The listing below holds a line with "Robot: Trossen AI" and a later line with "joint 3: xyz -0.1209". Write out those two lines and every line between them, exactly, and nothing else.

*** Opening Given data ***

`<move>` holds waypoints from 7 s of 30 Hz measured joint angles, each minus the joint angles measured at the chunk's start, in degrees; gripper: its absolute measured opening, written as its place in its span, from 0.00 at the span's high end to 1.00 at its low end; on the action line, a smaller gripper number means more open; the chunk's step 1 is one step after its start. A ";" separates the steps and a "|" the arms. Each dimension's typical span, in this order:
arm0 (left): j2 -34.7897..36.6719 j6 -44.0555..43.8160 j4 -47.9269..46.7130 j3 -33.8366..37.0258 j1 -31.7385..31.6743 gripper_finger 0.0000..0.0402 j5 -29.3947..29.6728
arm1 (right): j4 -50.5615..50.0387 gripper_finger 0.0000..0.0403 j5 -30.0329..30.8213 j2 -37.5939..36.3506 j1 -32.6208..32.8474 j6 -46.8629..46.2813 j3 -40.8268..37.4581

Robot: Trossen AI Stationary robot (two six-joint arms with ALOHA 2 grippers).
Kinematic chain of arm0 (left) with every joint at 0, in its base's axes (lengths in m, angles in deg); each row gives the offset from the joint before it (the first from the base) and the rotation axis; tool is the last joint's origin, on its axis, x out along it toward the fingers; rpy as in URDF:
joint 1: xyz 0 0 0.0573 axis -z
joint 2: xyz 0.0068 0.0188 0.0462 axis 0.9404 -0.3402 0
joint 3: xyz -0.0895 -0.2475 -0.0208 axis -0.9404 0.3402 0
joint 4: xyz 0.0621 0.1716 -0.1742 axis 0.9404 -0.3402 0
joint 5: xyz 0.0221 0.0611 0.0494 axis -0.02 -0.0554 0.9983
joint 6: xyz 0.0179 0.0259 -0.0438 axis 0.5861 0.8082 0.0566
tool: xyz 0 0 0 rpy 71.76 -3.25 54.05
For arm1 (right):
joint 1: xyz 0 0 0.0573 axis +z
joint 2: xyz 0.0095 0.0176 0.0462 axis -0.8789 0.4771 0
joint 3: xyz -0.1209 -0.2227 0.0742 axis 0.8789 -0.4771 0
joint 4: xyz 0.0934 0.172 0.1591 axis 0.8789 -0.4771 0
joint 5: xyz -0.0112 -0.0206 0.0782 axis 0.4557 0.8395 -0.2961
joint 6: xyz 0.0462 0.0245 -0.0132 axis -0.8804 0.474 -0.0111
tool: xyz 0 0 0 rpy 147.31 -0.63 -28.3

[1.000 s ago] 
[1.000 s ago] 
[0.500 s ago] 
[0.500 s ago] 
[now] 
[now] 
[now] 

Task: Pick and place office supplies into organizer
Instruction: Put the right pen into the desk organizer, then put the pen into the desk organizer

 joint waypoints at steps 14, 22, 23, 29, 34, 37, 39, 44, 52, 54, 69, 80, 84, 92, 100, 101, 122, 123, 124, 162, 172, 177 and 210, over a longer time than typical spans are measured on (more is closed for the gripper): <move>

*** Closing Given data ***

Task output:
Robot: Trossen AI Stationary robot (two six-joint arms with ALOHA 2 grippers).
Kinematic chain of arm0 (left) with every joint at 0, in its base's axes (lengths in m, angles in deg); each row gives the offset from the joint before it (the first from the base) and the rotation axis; tool is the last joint's origin, on its axis, x out along it toward the fingers; rpy as in URDF:
joint 1: xyz 0 0 0.0573 axis -z
joint 2: xyz 0.0068 0.0188 0.0462 axis 0.9404 -0.3402 0
joint 3: xyz -0.0895 -0.2475 -0.0208 axis -0.9404 0.3402 0
joint 4: xyz 0.0621 0.1716 -0.1742 axis 0.9404 -0.3402 0
joint 5: xyz 0.0221 0.0611 0.0494 axis -0.02 -0.0554 0.9983
joint 6: xyz 0.0179 0.0259 -0.0438 axis 0.5861 0.8082 0.0566
tool: xyz 0 0 0 rpy 71.76 -3.25 54.05
For arm1 (right):
joint 1: xyz 0 0 0.0573 axis +z
joint 2: xyz 0.0095 0.0176 0.0462 axis -0.8789 0.4771 0
joint 3: xyz -0.1209 -0.2227 0.0742 axis 0.8789 -0.4771 0

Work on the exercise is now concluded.